Ein Kuriosum: Sinovac Biotech ist an der US-Technologiebörse Nasdaq sortiert, aber seit Februar 2019 vom Handel ausgesetzt. Hintergrund war damit anscheinend ein Schachzug des Unternehmens, sich mit einer so genannten Giftpille für eine feindliche Übernahme unattraktiv zu machen. Zuvor hatte die Börse schon fehlende oder verspätete Geschäftsberichte moniert. Jedenfalls entging Sinovac so die Chance, die Corona-Rallye als Gelegenheit für frisches Kapital zu nehmen.

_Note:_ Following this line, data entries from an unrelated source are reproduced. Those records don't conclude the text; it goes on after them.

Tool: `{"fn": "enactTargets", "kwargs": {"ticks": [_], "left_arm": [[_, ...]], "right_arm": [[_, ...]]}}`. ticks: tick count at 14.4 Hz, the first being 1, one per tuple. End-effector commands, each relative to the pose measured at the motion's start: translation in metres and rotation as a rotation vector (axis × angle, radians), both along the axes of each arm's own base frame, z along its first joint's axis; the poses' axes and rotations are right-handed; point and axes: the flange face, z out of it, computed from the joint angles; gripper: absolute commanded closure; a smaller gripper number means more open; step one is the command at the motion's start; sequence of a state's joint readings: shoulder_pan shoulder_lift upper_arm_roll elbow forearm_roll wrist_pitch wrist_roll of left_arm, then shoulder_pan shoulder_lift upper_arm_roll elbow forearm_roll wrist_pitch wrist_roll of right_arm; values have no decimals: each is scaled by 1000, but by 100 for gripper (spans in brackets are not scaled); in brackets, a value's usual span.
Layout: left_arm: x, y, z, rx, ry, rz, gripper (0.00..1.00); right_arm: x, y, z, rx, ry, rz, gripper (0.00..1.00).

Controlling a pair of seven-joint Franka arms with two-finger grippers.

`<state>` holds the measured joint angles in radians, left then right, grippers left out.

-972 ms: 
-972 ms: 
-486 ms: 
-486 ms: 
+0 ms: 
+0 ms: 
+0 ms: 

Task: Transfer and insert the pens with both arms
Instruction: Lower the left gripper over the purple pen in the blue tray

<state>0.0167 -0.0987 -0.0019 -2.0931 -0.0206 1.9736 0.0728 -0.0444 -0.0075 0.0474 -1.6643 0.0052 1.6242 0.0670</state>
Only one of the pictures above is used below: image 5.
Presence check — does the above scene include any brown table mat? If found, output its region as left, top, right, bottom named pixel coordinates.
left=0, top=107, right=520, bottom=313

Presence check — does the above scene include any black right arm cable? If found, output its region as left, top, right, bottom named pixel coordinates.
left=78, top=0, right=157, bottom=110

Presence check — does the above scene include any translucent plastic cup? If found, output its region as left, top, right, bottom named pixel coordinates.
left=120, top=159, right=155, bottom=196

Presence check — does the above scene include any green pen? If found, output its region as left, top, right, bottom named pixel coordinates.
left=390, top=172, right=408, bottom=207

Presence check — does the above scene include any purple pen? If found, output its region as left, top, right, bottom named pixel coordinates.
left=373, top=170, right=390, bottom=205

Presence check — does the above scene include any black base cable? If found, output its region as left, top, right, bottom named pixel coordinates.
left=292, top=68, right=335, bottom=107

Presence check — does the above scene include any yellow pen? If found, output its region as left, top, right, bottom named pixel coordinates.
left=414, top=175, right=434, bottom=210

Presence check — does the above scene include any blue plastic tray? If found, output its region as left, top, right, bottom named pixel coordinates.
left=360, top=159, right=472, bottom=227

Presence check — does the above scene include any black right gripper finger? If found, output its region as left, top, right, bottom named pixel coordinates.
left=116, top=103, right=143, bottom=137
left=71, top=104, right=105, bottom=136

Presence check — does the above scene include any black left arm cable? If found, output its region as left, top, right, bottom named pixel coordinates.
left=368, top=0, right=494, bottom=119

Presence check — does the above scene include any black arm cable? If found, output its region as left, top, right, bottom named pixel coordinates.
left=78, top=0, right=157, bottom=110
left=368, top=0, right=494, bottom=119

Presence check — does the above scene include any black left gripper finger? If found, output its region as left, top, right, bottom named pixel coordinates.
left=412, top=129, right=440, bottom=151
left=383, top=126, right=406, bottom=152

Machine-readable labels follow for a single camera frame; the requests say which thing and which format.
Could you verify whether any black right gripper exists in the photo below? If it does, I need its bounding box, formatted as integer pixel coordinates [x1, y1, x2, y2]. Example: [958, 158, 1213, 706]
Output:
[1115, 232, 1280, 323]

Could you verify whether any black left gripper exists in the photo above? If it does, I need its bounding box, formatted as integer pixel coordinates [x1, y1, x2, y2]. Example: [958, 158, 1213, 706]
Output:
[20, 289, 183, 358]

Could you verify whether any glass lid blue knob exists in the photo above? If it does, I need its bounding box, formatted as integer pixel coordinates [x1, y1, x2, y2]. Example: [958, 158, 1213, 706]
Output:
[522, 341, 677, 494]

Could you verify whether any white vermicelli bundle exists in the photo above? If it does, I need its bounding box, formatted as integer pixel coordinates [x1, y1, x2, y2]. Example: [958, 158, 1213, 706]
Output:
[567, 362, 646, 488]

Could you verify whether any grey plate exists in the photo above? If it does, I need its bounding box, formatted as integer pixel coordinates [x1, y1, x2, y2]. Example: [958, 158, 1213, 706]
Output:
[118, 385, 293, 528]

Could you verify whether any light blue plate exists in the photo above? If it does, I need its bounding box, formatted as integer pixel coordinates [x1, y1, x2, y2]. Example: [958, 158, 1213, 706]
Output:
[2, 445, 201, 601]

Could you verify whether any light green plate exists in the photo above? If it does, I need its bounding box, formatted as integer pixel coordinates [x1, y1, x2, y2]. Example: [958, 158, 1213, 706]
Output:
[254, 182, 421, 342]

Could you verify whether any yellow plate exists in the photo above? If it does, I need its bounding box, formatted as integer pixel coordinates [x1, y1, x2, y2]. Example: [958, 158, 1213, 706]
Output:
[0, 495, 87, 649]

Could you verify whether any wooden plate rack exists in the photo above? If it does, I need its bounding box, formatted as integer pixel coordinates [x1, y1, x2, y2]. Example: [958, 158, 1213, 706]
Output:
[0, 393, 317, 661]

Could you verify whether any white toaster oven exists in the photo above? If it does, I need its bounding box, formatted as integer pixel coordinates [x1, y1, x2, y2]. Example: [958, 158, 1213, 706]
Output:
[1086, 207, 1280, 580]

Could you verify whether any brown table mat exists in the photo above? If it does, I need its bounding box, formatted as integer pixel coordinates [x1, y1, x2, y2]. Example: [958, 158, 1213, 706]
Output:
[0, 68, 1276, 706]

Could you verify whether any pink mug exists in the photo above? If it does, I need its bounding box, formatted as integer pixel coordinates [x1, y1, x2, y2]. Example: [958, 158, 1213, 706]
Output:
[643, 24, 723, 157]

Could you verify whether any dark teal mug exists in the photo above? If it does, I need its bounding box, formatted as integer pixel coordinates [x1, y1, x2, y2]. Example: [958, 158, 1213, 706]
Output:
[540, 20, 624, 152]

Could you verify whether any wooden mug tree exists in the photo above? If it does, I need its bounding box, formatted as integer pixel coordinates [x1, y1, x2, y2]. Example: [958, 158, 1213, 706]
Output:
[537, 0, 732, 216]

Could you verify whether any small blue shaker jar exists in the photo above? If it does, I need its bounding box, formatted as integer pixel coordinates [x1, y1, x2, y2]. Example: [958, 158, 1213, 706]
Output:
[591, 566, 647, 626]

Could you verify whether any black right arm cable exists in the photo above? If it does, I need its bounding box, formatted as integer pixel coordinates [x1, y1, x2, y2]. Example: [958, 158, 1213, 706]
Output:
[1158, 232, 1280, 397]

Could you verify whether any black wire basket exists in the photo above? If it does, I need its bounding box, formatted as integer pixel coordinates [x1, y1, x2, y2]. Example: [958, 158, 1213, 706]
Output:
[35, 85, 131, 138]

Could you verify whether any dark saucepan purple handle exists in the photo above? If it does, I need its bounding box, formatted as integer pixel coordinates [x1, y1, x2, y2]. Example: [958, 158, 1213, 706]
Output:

Schon die Herkunft aus China macht Sinovac in der aktuellen Konfrontation zwischen den Weltmächten zu einem politischen Impfstoff. Der Einsatz in Brasilien wäre fast dem heftigen politischen Streit zum Opfer gefallen: Der rechte Präsident Jair Bolsonaro mobilisierte Anhänger und Behörden gegen das China-Mittel, der Staat São Paulo unter dem konservativen Gouverneur João Doria erhob Sinovac zur Hoffnung im Kampf gegen die Corona-Krise - und setzte sich durch. Der türkische Präsident Recep Tayyip Erdoğan ließ sich früh mit Sinovac impfen. Ungarn nutzt das Mittel ebenso wie das russische Sputnik V, um sich von der EU abzugrenzen.